***** PROVIDED RECORDS *****
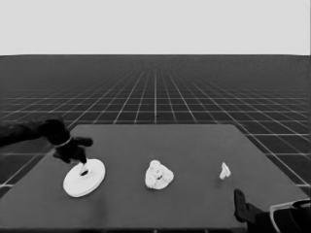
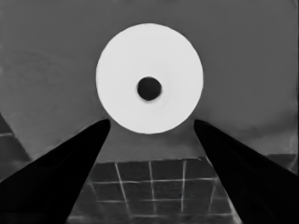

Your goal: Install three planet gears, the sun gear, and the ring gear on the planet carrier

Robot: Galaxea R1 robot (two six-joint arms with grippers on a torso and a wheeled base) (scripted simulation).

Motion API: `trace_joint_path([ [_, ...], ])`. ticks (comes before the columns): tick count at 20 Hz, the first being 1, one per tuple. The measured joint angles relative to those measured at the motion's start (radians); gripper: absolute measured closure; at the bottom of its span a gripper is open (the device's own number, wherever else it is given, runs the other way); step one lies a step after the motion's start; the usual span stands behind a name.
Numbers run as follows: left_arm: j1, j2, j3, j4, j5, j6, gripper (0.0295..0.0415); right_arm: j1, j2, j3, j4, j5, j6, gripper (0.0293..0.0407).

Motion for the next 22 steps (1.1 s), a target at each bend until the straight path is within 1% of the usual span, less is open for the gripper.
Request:
trace_joint_path([
  [2, 0.005, 0.032, -0.08, -0.038, 0.013, -0.001, 0.0326, 0.0, 0.0, 0.0, 0.0, 0.0, 0.0, 0.0315],
  [4, 0.007, 0.046, -0.112, -0.051, 0.018, 0.001, 0.0326, 0.0, 0.0, 0.0, 0.0, 0.0, 0.0, 0.0315],
  [5, 0.09, 0.062, -0.145, 0.008, -0.045, 0.007, 0.0326, 0.0, 0.0, 0.0, 0.0, 0.0, 0.0, 0.0315],
  [6, 0.147, 0.079, -0.176, 0.041, -0.084, 0.014, 0.0326, 0.0, 0.0, 0.0, 0.0, 0.0, 0.0, 0.0315],
  [7, 0.178, 0.092, -0.201, 0.058, -0.106, 0.02, 0.0326, 0.0, 0.0, 0.0, 0.0, 0.0, 0.0, 0.0315],
  [9, 0.204, 0.105, -0.227, 0.072, -0.128, 0.026, 0.0326, 0.0, 0.0, 0.0, 0.0, 0.0, 0.0, 0.0315],
  [14, 0.216, 0.112, -0.24, 0.079, -0.139, 0.03, 0.0326, 0.0, 0.0, 0.0, 0.0, 0.0, 0.0, 0.0315],
  [15, 0.216, 0.112, -0.24, 0.079, -0.139, 0.03, 0.0361, 0.0, 0.0, 0.0, 0.0, 0.0, 0.0, 0.0315],
  [22, 0.216, 0.113, -0.241, 0.079, -0.139, 0.03, 0.0362, 0.0, 0.0, 0.0, 0.0, 0.0, 0.0, 0.0315],
])
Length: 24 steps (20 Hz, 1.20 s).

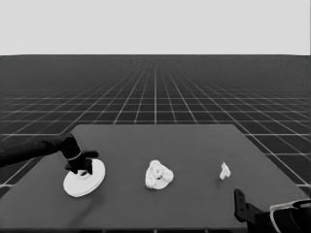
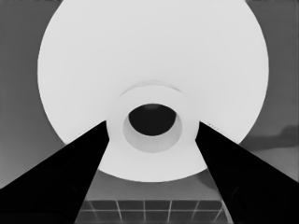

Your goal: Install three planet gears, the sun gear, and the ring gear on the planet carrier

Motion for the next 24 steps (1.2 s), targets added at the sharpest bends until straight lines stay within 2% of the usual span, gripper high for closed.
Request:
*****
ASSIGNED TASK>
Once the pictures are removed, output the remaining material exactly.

REPLY>
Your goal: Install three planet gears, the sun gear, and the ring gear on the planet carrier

Robot: Galaxea R1 robot (two six-joint arms with grippers on a torso and a wheeled base) (scripted simulation).

Motion API: `trace_joint_path([ [_, ...], ])`. ticks (comes before the columns): tick count at 20 Hz, the first being 1, one per tuple. The measured joint angles relative to those measured at the motion's start (radians); gripper: absolute measured closure; at the bottom of its span a gripper is open (the device's own number, wherever else it is given, runs the other way); step one lies a step after the motion's start; the usual span stands behind a name.
Numbers run as follows: left_arm: j1, j2, j3, j4, j5, j6, gripper (0.0295..0.0415); right_arm: j1, j2, j3, j4, j5, j6, gripper (0.0293..0.0407).

Motion for the next 22 steps (1.1 s), a target at each bend until the straight path is within 1% of the usual span, less is open for the gripper.
Request:
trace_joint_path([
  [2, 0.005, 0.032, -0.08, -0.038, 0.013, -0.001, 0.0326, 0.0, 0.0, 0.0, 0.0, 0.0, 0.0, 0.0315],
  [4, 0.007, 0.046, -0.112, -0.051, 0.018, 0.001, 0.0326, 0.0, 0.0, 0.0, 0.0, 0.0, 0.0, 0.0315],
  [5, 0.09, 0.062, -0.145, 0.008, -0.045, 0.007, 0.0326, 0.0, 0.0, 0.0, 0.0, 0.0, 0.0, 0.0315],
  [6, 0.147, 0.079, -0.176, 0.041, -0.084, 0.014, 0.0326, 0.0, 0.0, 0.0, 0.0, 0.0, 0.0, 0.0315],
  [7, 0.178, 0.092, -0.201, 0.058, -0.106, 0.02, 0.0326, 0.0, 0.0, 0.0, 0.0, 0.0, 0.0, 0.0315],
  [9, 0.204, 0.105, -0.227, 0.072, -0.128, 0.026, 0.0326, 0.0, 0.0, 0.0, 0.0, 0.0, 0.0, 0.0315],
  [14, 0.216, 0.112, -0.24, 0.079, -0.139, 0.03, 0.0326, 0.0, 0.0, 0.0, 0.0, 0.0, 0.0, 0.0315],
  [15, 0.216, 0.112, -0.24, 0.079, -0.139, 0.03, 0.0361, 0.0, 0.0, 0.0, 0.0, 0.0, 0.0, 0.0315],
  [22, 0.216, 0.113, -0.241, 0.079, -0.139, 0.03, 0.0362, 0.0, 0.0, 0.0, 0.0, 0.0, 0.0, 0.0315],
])
Length: 24 steps (20 Hz, 1.20 s).


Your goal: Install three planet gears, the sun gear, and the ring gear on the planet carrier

Motion for the next 24 steps (1.2 s), targets added at the sharpest bends until straight lines stay within 2% of the usual span, gripper high for closed.
Request:

For this exercise, nothing further remains to be done.